▶ [Task requirements]
Go through the listing that follows and report the number of lines with the string "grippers" in them, nothing more.

- - - - - - -

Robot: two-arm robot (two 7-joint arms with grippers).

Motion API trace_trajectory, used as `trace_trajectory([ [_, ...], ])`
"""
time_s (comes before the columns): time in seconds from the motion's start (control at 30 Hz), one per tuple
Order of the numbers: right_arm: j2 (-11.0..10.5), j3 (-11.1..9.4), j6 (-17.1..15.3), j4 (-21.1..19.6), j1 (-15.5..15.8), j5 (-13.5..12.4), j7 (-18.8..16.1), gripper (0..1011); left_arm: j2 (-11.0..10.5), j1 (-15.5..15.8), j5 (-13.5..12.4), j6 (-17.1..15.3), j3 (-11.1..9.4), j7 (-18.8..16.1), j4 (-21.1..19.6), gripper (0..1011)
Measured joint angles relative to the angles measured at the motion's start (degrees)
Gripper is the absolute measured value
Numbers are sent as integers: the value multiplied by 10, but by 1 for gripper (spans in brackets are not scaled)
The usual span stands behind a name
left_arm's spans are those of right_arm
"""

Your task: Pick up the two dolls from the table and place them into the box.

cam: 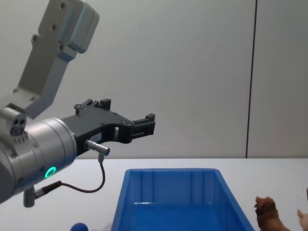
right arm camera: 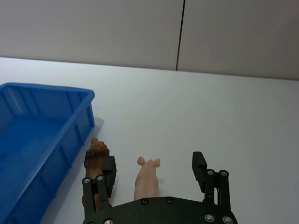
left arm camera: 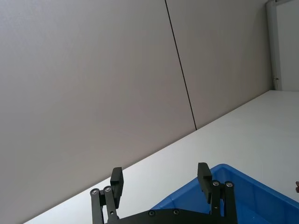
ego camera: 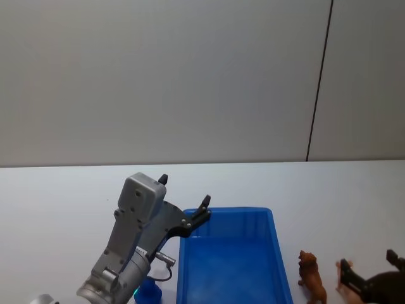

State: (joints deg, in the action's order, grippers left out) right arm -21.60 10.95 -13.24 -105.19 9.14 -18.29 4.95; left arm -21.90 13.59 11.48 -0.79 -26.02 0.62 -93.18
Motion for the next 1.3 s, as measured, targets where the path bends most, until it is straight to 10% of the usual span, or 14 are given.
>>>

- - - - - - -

▶ [Exercise result]
2